“With used furniture, you can’t be emotional,” says Solomon, the shrewd 89-year-old appraiser who has come to assess the beautifully made, sturdy tables and other physical remains of a once-wealthy New York family before the house is demolished.
But with such beautifully made, sturdy used plays as Arthur Miller’s “The Price,” emotions are rich, deep and very welcome indeed.
The Roundabout Theatre has put together a splendid cast — Mark Ruffalo, Tony Shalhoub, Jessica Hecht and Danny DeVito — for director Terry Kinney’s straightforward and loving revival of Miller’s drama about the value of things and the price of delusions.
For reasons unknown, “The Price,” which had its premiere in the tumultuous late ’60s, has mostly been warehoused as middle-shelf Miller. Perhaps audiences were not as starved as we are now for big drama that can hold a Broadway stage with nuanced ideas about the concerns of ordinary people.
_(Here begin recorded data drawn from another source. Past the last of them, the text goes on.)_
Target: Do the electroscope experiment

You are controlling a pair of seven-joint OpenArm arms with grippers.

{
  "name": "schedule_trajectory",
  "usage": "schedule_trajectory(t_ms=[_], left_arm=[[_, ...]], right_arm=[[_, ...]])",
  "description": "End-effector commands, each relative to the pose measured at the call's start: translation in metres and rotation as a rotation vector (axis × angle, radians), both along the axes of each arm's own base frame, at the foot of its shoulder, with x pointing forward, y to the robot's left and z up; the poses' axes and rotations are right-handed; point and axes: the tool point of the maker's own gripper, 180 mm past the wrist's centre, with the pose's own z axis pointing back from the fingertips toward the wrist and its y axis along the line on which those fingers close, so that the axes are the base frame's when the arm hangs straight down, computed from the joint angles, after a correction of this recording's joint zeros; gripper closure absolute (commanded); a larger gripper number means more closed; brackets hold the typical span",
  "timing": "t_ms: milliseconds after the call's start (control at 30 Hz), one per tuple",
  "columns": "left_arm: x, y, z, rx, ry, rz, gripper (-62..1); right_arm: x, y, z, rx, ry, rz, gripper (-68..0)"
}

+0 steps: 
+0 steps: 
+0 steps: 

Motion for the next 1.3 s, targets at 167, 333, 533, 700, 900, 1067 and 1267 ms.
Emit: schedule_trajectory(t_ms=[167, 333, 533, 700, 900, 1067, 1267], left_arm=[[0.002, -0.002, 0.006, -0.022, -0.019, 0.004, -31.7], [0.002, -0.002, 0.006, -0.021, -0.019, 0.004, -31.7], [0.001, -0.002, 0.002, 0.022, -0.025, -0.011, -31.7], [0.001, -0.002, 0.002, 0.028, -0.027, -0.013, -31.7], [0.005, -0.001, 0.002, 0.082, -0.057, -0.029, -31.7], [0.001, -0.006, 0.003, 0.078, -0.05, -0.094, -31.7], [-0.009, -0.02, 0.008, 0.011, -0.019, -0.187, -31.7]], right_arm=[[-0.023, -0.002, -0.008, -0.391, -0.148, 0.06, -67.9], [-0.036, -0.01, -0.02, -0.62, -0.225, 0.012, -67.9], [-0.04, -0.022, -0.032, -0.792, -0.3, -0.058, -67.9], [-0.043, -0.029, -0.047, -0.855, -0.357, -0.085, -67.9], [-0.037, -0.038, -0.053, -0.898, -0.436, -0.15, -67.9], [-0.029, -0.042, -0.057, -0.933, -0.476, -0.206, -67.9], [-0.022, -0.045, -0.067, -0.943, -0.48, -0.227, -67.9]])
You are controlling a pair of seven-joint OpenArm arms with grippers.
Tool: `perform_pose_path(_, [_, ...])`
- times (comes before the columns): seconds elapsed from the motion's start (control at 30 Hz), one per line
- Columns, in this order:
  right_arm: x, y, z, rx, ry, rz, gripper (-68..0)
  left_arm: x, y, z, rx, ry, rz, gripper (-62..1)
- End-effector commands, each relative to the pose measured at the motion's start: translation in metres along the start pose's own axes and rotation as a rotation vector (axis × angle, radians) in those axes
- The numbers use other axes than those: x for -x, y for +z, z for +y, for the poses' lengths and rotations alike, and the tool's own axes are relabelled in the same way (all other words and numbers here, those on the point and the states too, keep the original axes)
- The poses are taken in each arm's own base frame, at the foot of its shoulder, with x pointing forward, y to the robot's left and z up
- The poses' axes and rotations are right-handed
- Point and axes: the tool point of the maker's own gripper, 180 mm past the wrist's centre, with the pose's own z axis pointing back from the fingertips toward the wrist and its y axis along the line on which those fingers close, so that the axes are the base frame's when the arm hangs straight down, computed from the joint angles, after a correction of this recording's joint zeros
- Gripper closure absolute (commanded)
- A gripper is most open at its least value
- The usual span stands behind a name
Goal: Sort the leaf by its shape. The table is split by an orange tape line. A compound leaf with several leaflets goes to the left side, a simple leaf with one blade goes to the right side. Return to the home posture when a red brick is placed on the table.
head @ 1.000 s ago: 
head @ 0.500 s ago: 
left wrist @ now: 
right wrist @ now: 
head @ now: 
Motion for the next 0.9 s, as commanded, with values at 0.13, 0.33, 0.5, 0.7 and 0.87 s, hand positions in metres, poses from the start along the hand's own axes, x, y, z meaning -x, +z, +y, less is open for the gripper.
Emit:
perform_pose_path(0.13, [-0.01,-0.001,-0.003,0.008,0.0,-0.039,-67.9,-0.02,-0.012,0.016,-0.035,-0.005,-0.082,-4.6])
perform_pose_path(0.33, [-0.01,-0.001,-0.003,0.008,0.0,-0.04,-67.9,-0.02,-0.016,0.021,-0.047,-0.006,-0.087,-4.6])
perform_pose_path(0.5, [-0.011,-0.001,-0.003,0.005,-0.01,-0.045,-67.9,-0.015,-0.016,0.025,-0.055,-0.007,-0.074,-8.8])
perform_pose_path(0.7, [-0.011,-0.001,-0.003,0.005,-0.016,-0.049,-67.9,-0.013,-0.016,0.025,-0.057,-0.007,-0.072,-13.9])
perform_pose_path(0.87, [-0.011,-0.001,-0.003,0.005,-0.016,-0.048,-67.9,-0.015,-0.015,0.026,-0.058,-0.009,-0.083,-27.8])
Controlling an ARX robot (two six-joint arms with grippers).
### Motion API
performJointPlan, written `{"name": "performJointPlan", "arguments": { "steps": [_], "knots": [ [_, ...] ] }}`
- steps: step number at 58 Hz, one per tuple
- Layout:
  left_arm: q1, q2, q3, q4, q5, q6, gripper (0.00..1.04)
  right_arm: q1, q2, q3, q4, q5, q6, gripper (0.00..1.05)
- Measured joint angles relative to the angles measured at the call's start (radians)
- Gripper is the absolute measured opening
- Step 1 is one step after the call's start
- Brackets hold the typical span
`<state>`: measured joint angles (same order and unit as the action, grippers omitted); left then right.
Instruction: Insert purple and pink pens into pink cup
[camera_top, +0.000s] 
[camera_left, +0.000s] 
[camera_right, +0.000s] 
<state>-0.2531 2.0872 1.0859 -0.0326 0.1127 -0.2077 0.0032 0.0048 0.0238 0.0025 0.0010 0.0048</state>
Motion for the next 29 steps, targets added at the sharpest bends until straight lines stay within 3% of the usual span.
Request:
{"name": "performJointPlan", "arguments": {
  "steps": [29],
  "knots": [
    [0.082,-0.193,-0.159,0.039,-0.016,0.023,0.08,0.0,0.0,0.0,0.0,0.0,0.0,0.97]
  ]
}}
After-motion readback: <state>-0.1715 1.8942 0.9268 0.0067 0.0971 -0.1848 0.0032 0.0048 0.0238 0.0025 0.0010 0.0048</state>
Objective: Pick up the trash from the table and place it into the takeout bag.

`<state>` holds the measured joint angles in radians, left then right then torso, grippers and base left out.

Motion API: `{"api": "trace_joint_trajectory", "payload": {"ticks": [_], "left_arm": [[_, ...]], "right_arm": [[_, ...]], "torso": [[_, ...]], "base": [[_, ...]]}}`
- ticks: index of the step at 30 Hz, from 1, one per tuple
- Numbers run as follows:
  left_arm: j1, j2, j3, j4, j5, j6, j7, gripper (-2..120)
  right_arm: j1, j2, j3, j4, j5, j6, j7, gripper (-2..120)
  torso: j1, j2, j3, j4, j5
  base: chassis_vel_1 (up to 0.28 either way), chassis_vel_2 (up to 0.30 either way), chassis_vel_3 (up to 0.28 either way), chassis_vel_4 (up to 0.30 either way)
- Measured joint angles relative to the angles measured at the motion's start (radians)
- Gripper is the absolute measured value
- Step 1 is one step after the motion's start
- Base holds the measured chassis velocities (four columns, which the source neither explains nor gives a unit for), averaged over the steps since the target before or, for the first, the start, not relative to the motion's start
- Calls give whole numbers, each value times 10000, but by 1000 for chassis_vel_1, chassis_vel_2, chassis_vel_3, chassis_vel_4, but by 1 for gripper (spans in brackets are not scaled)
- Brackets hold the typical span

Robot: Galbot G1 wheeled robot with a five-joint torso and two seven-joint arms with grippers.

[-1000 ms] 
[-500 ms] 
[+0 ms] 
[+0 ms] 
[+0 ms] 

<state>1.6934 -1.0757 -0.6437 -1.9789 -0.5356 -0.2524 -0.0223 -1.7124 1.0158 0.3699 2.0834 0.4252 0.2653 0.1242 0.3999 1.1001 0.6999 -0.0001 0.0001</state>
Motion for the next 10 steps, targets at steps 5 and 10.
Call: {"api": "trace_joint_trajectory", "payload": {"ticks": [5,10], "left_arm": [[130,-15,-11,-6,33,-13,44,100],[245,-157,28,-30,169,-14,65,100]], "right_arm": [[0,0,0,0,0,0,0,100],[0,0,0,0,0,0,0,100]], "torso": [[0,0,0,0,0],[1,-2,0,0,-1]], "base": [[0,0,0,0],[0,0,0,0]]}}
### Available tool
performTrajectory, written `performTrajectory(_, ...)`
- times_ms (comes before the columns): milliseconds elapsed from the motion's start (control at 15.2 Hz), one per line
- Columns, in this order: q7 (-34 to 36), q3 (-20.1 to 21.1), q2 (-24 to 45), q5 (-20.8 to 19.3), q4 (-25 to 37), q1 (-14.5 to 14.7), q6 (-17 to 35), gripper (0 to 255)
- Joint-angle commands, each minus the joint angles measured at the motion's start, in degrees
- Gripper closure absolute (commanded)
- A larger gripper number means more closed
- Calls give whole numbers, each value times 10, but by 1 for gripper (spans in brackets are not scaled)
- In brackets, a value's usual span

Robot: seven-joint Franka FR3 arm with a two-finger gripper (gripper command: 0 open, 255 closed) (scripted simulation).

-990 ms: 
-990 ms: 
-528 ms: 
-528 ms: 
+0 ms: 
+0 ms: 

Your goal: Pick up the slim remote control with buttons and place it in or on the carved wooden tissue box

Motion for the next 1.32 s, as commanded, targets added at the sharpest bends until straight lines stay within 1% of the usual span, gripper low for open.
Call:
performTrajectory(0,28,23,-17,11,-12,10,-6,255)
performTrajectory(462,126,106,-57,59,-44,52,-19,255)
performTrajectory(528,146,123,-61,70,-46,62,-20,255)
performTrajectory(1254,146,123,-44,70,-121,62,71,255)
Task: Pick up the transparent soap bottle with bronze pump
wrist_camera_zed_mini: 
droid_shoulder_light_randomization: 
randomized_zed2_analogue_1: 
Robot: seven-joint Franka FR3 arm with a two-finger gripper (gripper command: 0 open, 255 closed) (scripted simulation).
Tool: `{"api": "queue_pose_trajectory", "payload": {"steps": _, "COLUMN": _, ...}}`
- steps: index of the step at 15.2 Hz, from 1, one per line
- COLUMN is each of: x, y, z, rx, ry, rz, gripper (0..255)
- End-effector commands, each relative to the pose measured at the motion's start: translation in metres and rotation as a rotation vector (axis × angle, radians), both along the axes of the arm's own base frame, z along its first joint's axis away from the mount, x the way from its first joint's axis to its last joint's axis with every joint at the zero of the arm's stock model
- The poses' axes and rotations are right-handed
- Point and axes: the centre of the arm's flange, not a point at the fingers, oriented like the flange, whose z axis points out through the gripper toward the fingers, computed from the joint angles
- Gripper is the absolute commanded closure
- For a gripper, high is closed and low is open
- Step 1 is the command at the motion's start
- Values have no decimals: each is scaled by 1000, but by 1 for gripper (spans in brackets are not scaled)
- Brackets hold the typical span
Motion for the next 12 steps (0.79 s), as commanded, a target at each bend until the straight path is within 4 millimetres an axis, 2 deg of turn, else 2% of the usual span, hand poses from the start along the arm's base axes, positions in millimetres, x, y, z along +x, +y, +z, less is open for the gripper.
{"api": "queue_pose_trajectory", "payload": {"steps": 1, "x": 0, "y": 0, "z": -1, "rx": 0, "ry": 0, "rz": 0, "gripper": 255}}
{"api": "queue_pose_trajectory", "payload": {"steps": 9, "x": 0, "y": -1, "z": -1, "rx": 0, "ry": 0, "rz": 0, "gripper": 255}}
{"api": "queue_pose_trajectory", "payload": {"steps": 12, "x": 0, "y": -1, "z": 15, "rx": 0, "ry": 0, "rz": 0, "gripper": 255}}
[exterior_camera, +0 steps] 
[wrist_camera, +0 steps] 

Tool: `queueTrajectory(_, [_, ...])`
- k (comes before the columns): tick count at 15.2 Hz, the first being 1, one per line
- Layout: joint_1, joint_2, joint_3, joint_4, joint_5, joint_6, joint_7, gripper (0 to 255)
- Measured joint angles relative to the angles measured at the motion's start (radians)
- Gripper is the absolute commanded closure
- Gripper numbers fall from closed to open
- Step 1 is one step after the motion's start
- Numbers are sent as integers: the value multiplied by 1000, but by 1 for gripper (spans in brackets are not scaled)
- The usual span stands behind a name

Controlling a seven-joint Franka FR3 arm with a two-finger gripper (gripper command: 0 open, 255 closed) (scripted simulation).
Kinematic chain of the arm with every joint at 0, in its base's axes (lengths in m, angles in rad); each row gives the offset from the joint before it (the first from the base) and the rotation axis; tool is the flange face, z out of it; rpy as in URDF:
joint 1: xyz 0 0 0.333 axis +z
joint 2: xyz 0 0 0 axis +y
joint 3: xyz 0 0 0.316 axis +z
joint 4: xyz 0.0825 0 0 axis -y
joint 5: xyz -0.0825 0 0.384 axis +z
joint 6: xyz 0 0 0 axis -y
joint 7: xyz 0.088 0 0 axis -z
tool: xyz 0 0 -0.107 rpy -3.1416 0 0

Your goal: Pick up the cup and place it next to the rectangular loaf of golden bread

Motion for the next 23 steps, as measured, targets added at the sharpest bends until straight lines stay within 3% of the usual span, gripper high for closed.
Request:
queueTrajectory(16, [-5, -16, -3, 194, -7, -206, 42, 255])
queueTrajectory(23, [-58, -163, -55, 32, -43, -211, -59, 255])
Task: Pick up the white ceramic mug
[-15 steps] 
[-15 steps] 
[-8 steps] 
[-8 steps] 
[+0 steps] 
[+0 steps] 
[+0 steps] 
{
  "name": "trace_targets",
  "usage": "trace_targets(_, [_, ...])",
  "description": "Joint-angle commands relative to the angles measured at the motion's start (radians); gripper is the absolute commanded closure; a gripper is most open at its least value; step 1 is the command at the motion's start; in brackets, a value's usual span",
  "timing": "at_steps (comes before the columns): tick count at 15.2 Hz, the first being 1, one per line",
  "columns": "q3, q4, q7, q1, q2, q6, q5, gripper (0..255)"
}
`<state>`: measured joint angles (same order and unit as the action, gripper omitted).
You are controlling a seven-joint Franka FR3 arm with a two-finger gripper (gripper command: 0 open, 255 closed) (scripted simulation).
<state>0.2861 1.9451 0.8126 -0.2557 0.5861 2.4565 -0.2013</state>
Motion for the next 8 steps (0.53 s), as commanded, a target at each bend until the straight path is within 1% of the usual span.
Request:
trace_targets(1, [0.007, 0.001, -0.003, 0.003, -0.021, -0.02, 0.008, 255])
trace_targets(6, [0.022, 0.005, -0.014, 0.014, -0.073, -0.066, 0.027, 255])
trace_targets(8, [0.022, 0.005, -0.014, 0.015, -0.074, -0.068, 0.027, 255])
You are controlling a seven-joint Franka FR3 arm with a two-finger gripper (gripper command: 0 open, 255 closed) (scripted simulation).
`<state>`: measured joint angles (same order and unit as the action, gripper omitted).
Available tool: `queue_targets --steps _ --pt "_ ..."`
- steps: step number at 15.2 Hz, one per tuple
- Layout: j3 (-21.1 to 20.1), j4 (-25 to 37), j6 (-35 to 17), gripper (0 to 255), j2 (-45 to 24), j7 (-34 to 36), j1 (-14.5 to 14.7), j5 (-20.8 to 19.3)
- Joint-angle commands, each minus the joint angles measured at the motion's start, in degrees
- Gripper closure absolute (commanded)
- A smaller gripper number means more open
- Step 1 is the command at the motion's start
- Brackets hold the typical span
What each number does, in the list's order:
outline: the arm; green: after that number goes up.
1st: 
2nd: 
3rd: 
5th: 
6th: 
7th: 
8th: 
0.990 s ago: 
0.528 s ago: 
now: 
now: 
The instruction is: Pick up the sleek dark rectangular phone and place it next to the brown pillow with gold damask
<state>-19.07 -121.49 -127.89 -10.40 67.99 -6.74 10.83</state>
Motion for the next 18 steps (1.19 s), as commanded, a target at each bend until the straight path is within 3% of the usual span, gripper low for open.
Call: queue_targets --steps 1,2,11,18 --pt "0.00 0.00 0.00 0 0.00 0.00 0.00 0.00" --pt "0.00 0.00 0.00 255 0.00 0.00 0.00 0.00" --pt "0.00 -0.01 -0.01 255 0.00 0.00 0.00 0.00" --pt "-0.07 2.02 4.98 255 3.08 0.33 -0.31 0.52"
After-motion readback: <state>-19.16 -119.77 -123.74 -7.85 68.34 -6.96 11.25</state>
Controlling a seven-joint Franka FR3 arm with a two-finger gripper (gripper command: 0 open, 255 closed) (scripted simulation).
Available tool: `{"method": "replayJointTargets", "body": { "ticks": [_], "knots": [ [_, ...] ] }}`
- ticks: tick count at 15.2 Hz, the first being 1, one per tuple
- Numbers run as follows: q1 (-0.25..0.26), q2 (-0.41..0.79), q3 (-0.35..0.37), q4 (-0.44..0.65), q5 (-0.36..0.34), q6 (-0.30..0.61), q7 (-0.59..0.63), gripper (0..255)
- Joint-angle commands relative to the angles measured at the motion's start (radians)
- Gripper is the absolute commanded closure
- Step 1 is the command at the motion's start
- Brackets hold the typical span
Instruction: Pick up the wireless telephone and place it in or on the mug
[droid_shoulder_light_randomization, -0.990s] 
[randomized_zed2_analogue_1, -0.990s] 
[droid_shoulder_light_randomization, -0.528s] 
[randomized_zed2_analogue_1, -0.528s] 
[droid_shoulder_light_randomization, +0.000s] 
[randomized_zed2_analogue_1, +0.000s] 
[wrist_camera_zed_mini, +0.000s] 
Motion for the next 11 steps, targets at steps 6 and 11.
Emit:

After radical, dazzling director-driven revivals of Miller’s “A View From the Bridge” and “The Crucible,” not to mention the profoundly stripped-down rethinking of Tennessee Williams’ “The Glass Menagerie,” it feels almost novel — at least, quietly reassuring — to have a lesser-known Miller work presented with down-the-middle sensibilities and expert care.
Two estranged brothers — Ruffalo’s Victor, a beat cop, and Shalhoub’s Walter, a wealthy surgeon — come together after 16 years to sell a towering attic of furniture their parents bought before the 1929 crash.
Victor is ostensibly the good boy, who gave up his science career to care for their shattered patriarch, whose silk chair, 16 years after he died, still has its place in the memory-piled room designed by Derek McLane. Walter, who strides up the narrow stairs in his camel-hair coat (keen costumes by Sarah J. Holden), is the one who blithely went to medical school.
Of course, Miller is far too tough a thinker to let his characters off without paying the price of their choices. Is there a difference between selfish ambition and selfish altruism? Should we admire or resent Victor’s willingness to settle for so much less? Is life really made of strivers and losers, triumph and shame?
The weight of these questions rests on Victor’s increasingly bitter wife, played with tenderness and brutal impatience by Hecht. And the comic relief — an integral part of a story that includes an old-time novelty record of people laughing — is ladled on with canny dexterity by DeVito, as the appraiser in his strong Broadway debut.
Miller, whose parents lost everything in the crash, knew these lives’ sore spots. And this production knows how to make them still hurt.